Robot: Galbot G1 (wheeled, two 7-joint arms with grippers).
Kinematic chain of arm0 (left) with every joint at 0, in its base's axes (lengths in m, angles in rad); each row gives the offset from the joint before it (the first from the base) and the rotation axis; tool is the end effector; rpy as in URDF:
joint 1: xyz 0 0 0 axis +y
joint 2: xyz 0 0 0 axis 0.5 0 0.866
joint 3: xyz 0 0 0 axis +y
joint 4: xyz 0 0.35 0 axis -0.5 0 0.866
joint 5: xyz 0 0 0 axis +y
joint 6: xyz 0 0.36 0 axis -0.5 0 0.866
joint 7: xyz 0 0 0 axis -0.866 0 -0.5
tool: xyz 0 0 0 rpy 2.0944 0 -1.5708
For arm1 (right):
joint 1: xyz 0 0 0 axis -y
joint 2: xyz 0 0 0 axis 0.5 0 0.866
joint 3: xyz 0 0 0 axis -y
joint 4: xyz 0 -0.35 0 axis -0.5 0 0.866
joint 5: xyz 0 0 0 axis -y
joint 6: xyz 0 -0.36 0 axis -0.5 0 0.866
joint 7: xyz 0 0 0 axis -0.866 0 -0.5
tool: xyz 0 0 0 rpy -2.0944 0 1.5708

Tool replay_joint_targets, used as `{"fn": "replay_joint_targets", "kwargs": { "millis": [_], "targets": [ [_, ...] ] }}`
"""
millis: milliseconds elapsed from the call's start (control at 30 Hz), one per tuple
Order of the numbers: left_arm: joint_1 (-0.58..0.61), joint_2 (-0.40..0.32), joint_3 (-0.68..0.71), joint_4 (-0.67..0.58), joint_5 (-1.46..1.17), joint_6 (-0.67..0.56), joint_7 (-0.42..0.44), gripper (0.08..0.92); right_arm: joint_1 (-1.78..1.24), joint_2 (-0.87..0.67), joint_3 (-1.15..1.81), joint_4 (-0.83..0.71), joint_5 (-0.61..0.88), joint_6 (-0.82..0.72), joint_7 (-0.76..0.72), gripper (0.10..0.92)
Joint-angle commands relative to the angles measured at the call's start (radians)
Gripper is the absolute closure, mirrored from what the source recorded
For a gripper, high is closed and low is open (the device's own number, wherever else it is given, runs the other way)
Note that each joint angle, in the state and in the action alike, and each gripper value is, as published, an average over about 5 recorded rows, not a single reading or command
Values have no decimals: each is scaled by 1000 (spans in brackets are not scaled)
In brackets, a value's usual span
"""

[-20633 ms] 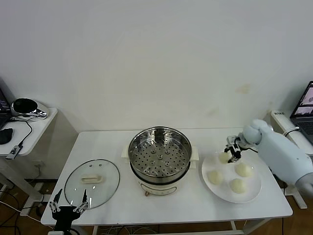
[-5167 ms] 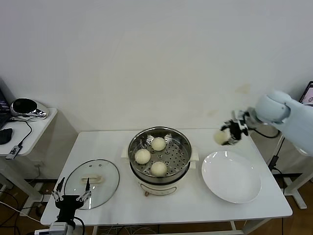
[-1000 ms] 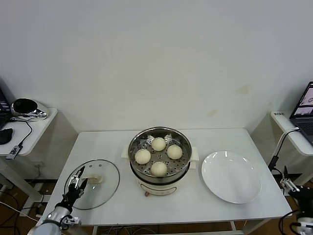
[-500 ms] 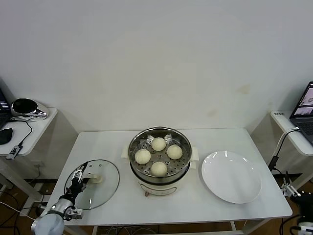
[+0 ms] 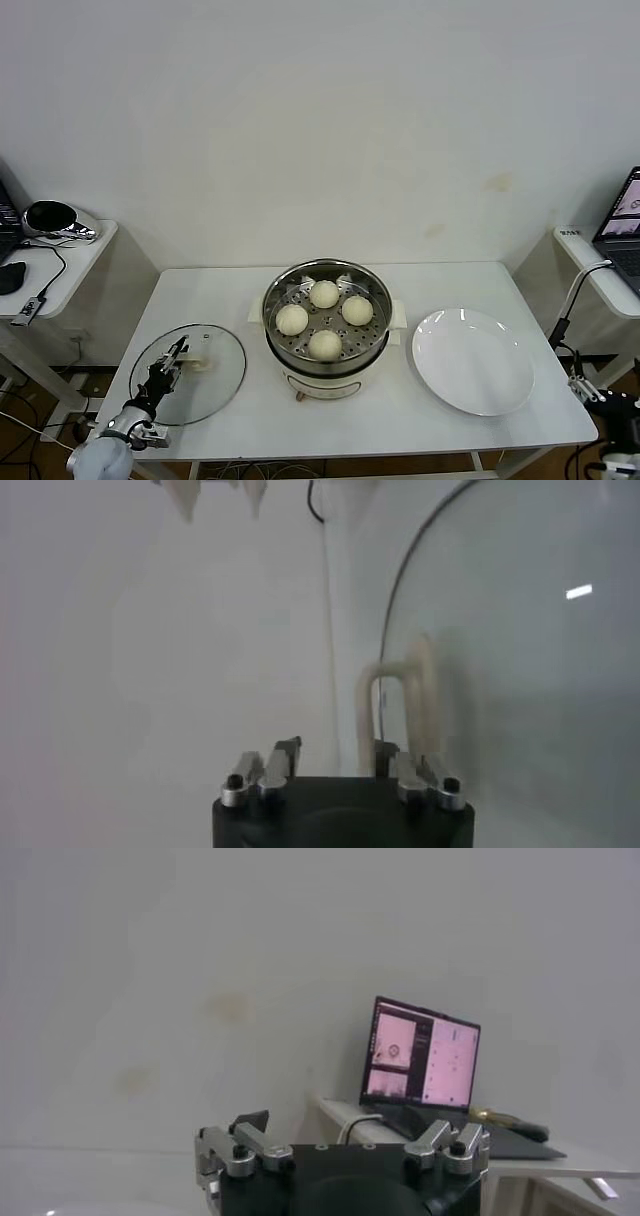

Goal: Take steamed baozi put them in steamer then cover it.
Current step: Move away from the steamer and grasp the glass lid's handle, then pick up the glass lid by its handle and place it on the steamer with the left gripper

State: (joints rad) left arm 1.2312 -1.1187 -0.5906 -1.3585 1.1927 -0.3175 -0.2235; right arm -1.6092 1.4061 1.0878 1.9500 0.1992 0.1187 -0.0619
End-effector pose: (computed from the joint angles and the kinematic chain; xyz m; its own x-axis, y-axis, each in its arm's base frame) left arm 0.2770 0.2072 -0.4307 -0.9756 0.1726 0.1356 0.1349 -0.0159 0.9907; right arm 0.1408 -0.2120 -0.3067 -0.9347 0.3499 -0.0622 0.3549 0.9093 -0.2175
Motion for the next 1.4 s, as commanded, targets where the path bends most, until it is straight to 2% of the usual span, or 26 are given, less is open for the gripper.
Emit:
{"fn": "replay_joint_targets", "kwargs": {
  "millis": [33,233,500,633,800,1000,1167,1400],
  "targets": [
    [36,8,-16,-86,-81,-15,-36,701,-2,-4,-10,3,-9,1,-2,203],
    [136,43,-85,-262,-104,68,-33,850,-2,-15,-12,7,-10,1,-6,203],
    [226,149,-249,-505,-197,175,127,862,-9,-20,-23,22,-11,-2,-11,203],
    [211,194,-235,-606,-243,242,189,862,-12,-16,-37,27,-17,0,-13,203],
    [163,242,-72,-740,-264,413,234,862,-13,-4,-56,33,-38,3,-16,203],
    [-20,253,273,-804,-345,632,291,862,-11,18,-78,41,-82,9,-17,203],
    [-187,192,510,-766,-350,786,360,862,-4,37,-93,36,-126,16,-16,203],
    [-296,73,675,-717,-198,876,454,862,8,56,-108,23,-167,17,-11,203]
  ]
}}
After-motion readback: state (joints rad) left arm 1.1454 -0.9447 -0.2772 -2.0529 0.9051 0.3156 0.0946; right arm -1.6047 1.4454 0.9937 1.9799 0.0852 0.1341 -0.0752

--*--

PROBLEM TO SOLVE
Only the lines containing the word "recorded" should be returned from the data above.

TASK RESULT
Gripper is the absolute closure, mirrored from what the source recorded
Note that each joint angle, in the state and in the action alike, and each gripper value is, as published, an average over about 5 recorded rows, not a single reading or command

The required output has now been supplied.